Seit es uns Menschen gibt, erzählen wir uns Geschichten, die uns die Furcht vor der Dunkelheit nehmen sollen. »Dunkelheit« ist eine Eigenschaft, keine Größe. In einem Kinderzimmer ist die Nacht ein eigener Kosmos. Unsere Spezies geht ihren Weg, indem sie die Dunkelheit durch Erzählungen zähmt. Wir konnten diese nicht anhand der Realität überprüfen, bevor es die Wissenschaft gab. Wir trieben im Ozean der Raumzeit, ohne zu wissen wo und wann, bis die Wissenschaft anfing, unsere Koordinaten zu bestimmen.

Die neueste Erkenntnis über das Alter des Universums lieferte das Weltraumteleskop Planck der Europäischen Weltraumorganisation. Es suchte über ein Jahr lang den gesamten Himmel ab und vermaß akribisch das Licht, das das junge Universum 380 000 Jahre nach dem Urknall ausstrahlte. Planck zeigt den Kosmos, wie er vor 13,82 Milliarden Jahren aussah – hundert Millionen Jahre älter, als die Wissenschaft vor Kurzem noch annahm.

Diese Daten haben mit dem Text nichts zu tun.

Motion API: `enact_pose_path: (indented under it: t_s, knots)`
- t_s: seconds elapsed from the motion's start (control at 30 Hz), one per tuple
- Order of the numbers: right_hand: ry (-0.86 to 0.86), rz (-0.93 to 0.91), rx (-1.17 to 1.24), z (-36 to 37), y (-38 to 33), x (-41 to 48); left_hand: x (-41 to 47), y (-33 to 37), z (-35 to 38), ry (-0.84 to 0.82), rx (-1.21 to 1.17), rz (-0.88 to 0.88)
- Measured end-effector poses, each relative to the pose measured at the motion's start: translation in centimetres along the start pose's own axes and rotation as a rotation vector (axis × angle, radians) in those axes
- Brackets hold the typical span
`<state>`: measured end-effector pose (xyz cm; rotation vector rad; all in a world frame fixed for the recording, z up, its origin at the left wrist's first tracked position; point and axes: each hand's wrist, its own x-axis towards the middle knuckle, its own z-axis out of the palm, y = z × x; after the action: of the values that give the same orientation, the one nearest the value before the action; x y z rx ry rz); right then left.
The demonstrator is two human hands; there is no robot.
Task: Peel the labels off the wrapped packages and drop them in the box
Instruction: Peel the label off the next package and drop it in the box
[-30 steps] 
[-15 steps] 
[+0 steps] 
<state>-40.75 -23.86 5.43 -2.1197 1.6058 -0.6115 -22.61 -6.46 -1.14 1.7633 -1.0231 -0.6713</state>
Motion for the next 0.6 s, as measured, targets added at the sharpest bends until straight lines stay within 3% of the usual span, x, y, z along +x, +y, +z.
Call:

Das liebe ich an der Wissenschaft. Kein Wissenschaftler versuchte, die Entdeckung, dass das Universum wohl älter war als angenommen, zu vertuschen. Sobald die neuen Daten überprüft waren, wurde diese Korrektur von der gesamten Wissenschaftsgemeinde sofort angenommen. Diese fortschrittliche Haltung, die Offenheit für den Wandel, bildet den Kern der Wissenschaft und macht sie so wirksam.

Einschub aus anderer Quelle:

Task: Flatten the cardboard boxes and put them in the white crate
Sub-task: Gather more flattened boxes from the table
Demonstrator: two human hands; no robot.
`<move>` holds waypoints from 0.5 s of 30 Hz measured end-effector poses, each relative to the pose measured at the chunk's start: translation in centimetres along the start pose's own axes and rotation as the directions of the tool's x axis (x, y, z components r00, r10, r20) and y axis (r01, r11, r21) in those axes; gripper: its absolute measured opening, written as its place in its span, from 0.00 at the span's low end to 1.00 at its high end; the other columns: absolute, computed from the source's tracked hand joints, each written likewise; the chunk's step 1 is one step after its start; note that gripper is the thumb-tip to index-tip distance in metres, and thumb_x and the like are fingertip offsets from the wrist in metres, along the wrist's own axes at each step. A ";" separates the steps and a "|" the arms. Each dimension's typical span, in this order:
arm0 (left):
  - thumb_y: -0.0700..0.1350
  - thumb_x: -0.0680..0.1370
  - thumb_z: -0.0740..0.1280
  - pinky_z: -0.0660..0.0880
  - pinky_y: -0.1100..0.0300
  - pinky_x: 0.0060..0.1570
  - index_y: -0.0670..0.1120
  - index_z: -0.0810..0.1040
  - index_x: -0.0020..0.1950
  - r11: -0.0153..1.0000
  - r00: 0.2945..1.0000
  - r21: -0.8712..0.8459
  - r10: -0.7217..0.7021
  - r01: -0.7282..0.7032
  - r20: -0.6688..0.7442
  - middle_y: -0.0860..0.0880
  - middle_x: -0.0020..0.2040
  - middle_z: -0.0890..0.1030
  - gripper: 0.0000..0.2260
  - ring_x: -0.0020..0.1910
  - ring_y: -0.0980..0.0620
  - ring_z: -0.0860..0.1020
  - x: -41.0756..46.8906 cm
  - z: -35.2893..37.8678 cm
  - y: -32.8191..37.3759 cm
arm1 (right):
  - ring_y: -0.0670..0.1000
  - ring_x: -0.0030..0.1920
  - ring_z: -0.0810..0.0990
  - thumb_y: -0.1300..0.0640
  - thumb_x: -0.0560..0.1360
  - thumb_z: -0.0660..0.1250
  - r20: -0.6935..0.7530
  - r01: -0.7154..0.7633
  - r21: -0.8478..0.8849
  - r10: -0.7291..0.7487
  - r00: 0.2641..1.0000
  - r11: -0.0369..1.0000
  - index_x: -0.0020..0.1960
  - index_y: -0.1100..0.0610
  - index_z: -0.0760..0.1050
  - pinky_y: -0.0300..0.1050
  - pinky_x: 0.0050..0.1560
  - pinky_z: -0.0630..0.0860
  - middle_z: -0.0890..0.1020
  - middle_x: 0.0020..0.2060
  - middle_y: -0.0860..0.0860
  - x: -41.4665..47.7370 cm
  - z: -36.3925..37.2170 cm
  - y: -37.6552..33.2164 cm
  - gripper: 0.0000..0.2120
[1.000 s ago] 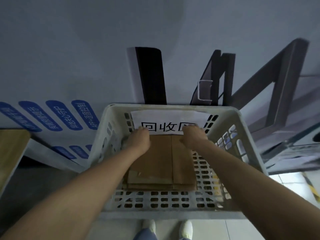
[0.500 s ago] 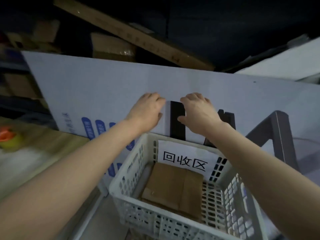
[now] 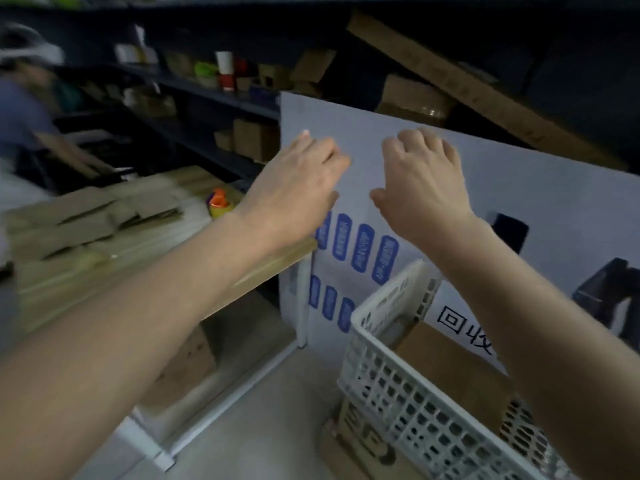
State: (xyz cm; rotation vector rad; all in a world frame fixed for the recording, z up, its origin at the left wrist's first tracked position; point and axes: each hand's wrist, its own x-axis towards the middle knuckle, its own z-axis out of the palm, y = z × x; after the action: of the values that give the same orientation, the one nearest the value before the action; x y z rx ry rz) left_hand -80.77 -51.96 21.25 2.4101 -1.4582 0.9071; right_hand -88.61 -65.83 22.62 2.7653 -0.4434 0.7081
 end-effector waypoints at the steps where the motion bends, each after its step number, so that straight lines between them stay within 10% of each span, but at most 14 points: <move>1: 0.39 0.74 0.69 0.59 0.49 0.69 0.38 0.73 0.63 1.000 1.000 0.020 -0.017 0.017 0.001 0.40 0.54 0.76 0.19 0.56 0.39 0.73 -1.5 -0.5 -1.4 | 0.62 0.69 0.62 0.55 0.75 0.65 0.003 0.022 -0.005 -0.022 1.000 1.000 0.65 0.62 0.66 0.56 0.70 0.56 0.69 0.65 0.60 0.4 0.0 -2.2 0.21; 15: 0.40 0.73 0.70 0.65 0.49 0.62 0.37 0.75 0.61 0.987 0.979 0.090 -0.145 0.134 0.140 0.40 0.54 0.76 0.18 0.54 0.39 0.73 -21.8 -3.4 -24.3 | 0.61 0.69 0.62 0.57 0.75 0.61 0.085 0.162 0.090 -0.169 0.982 0.983 0.65 0.60 0.68 0.57 0.70 0.57 0.70 0.64 0.59 3.8 1.7 -33.5 0.19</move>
State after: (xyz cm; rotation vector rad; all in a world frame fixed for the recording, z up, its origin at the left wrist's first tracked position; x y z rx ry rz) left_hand -68.66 -22.13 14.93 2.6504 -1.3005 0.7867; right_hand -72.94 -36.32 17.51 2.8787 -0.2015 0.5736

DIE ANFÄNGE DER WISSENSCHAFTLICHEN GESCHICHTE der Zeit liegen so weit zurück, dass wir sie auf menschliche Kategorien herunterbrechen müssen. Der Kosmische Kalender bringt ihre 13,82 Milliarden Jahre in eine für uns begreifbare Bezugsgröße, ein einziges Erdjahr. Die Zeit beginnt oben links mit dem Urknall am 1. Januar und endet um Mitternacht des 31. Dezember unten rechts. In diesem Maßstab steht jeder Monat für etwas mehr als eine Milliarde Jahre. Jeder Tag repräsentiert 38 Millionen Jahre. Jede Stunde 1,6 Millionen Jahre. Eine kosmische Minute entspricht 26 000 Jahren. Eine kosmische Sekunde umfasst 438 Jahre, kaum mehr Zeit, als seit Galileos erstem Blick durch ein Teleskop verstrichen ist.

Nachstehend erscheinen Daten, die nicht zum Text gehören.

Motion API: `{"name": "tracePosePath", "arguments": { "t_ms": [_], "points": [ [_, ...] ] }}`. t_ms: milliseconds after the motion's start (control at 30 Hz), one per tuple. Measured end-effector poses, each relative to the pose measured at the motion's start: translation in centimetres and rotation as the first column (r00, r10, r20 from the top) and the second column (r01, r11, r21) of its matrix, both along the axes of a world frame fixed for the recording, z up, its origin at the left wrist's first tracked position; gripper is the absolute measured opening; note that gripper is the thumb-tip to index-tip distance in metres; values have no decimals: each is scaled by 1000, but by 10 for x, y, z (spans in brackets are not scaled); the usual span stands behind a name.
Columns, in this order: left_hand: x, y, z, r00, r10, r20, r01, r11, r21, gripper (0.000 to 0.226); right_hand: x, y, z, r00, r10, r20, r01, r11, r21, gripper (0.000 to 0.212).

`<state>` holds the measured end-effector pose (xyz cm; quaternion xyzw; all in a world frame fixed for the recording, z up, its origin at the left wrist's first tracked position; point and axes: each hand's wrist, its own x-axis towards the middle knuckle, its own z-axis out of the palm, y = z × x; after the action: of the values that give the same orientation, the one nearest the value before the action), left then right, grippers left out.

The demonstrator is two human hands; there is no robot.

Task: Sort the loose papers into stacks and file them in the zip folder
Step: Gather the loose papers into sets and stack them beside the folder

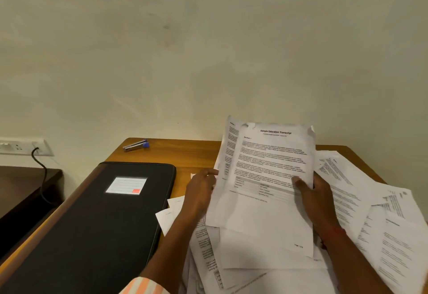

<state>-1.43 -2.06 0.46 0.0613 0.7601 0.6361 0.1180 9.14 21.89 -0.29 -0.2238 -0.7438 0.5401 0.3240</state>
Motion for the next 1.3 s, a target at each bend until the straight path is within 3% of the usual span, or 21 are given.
{"name": "tracePosePath", "arguments": {
  "t_ms": [100, 200, 333, 500, 733, 867, 1033, 1200, 1300],
  "points": [
    [1, 6, 0, 997, -51, 64, 42, 990, 134, 29, -2, -1, -5, 997, 61, 56, -62, 998, 9, 25],
    [-4, 7, -9, 999, -45, 25, 43, 998, 48, 26, -4, -2, -5, 993, 65, 99, -68, 997, 26, 22],
    [-10, 9, -18, 998, -52, 47, 55, 997, -52, 34, -2, 1, 0, 997, -64, 53, 64, 998, 9, 24],
    [-6, 18, -22, 997, -66, -46, 47, 945, -324, 45, 0, 9, -1, 984, -145, 101, 144, 989, 17, 20],
    [-4, 19, -25, 980, -36, -198, -44, 921, -386, 43, 1, 6, -2, 987, -129, 94, 132, 991, -27, 22],
    [-3, 21, -29, 984, -34, -176, -50, 890, -452, 38, 0, 6, -2, 990, -121, 74, 125, 991, -48, 19],
    [1, 26, -29, 967, -41, -253, -95, 860, -502, 24, 0, 3, -2, 993, -97, 63, 100, 994, -48, 19],
    [-2, 23, -28, 948, 79, -309, -166, 949, -268, 14, -2, 6, -6, 993, -117, -10, 116, 992, -58, 27],
    [-11, 16, -23, 982, 149, -117, -143, 988, 58, 12, -3, 9, -5, 989, -130, -70, 123, 988, -90, 35]
  ]
}}
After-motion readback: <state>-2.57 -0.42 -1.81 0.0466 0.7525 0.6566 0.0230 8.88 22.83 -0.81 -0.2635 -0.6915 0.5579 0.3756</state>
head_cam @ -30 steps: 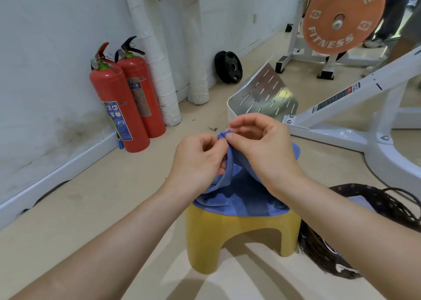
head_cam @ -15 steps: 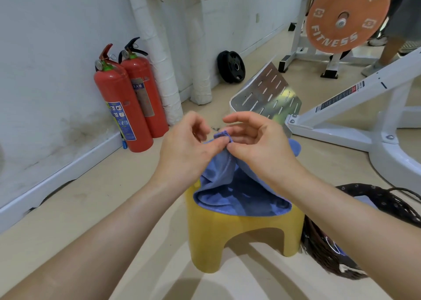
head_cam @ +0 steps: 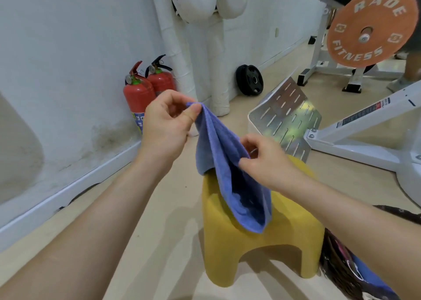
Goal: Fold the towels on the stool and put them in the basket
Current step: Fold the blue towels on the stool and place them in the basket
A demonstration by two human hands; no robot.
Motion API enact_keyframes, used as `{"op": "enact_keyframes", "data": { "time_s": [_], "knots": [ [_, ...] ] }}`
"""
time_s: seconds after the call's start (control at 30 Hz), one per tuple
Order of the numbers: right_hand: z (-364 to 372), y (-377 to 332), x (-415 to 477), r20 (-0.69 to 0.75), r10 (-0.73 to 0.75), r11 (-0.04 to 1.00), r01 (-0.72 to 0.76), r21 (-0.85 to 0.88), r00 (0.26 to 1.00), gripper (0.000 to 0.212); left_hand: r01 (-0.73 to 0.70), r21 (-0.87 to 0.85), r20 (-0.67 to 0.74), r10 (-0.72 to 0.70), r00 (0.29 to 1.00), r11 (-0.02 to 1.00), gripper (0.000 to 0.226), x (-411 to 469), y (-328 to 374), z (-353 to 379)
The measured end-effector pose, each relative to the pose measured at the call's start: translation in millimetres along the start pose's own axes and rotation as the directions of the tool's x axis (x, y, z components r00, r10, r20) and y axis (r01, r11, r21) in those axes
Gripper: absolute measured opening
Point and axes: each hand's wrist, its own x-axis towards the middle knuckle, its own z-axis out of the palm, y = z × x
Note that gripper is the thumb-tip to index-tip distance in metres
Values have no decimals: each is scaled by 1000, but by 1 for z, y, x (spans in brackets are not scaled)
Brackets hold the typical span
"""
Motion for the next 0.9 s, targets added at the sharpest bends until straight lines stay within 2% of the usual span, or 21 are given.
{"op": "enact_keyframes", "data": {
  "time_s": [0.07,0.17,0.2,0.27,0.33,0.47,0.6,0.67,0.73,0.8,0.83,0.9],
  "knots": [
    [7,0,6,15,14,974,-10,-228,1000,10,-46,15,-122,47,991,999,15,10,7,-18],
    [1,-11,27,86,76,931,-40,-363,993,14,-30,51,-347,46,937,998,16,24,12,-57],
    [-5,-16,35,95,121,939,-84,-333,988,16,-6,70,-425,36,905,998,16,27,11,-74],
    [-18,-30,50,144,227,968,-206,-144,963,19,45,96,-546,15,838,994,15,27,6,-108],
    [-33,-45,62,252,312,947,-322,-3,916,20,101,141,-590,1,807,985,18,21,-3,-131],
    [-47,-67,86,370,303,895,-396,206,878,27,200,174,-589,-61,806,964,22,10,-15,-152],
    [-50,-72,96,317,256,850,-369,376,913,34,296,127,-525,-189,830,947,21,14,-11,-156],
    [-50,-63,96,248,275,880,-347,324,929,35,348,124,-479,-252,841,929,22,14,-13,-151],
    [-51,-51,95,171,317,931,-340,130,933,24,385,83,-436,-314,843,919,22,13,-19,-145],
    [-54,-42,93,154,380,925,-379,-37,912,11,413,-9,-390,-384,837,911,18,15,-26,-136],
    [-55,-38,93,171,417,909,-414,-50,893,11,423,-67,-365,-417,833,904,16,16,-29,-130],
    [-55,-33,96,202,432,893,-448,40,879,13,399,-188,-332,-441,834,897,14,22,-34,-115]
  ]
}}
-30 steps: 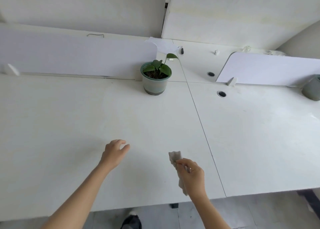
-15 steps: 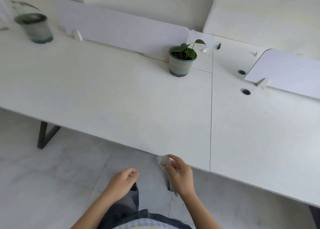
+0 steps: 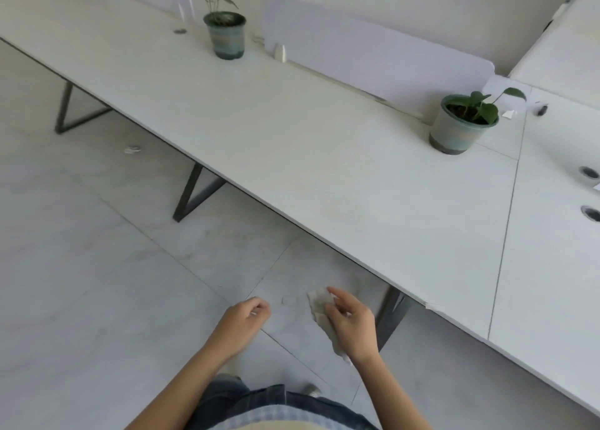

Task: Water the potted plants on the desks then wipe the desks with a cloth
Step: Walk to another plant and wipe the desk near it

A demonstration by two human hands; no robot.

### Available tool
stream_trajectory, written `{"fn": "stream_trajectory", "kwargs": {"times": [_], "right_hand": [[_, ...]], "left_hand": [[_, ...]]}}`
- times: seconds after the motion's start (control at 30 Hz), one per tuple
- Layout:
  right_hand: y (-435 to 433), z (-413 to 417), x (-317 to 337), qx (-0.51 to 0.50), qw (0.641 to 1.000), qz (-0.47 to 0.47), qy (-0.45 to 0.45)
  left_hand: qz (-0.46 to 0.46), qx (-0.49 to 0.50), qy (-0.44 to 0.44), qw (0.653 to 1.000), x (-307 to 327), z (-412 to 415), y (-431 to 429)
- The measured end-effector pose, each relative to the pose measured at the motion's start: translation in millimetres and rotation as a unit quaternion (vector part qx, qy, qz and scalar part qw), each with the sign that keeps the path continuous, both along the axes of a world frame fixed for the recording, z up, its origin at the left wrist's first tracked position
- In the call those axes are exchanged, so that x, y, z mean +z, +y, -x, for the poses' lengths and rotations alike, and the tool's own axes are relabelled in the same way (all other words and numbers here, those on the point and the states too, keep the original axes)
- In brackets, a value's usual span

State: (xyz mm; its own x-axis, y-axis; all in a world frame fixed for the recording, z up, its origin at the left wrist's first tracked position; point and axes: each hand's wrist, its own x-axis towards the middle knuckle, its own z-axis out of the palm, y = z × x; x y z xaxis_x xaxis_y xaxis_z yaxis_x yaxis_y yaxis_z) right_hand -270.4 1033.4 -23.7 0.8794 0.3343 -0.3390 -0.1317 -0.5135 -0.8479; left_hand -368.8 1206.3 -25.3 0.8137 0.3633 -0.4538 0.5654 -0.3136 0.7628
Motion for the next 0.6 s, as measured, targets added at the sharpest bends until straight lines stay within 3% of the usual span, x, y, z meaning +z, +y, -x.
{"fn": "stream_trajectory", "kwargs": {"times": [0.2, 0.43, 0.6], "right_hand": [[112, 49, -7, 0.033, 0.999, -0.003, -0.005], [228, 108, -17, 0.182, 0.982, 0.042, -0.029], [272, 101, -23, 0.188, 0.978, 0.08, -0.04]], "left_hand": [[-0.018, 0.023, -0.008, 1.0, 4, 71, 96], [-0.015, 0.271, 0.042, 0.962, -16, 168, 207], [0.035, 0.256, 0.054, 0.965, -23, 168, 236]]}}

Daher ist der Kosmische Kalender für mich so bedeutungsvoll. In den ersten neun Milliarden Jahren der Zeit gab es keinen Planeten Erde. Erst nach zwei Dritteln des kosmischen Jahres, am 31. August, ballt sich aus der Gas- und Staubscheibe um unseren Stern die winzige Erde zusammen. Der größte Teil der Geschichte des Universums findet ohne uns statt. Da ist Demut angesagt.

Während der ersten Milliarde Jahre musste unser Planet ziemlich viel einstecken. Am Anfang prallten viele Trümmer auf die neuen Welten, als sie ihre Umlaufbahnen freiräumten. Als später Jupiter und Saturn auf andere Umlaufbahnen wanderten, verursachte ihre Größe im Sonnensystem vermutlich ein Chaos, das Asteroiden aus der Bahn warf und sie mit Planeten und Monden kollidieren ließ.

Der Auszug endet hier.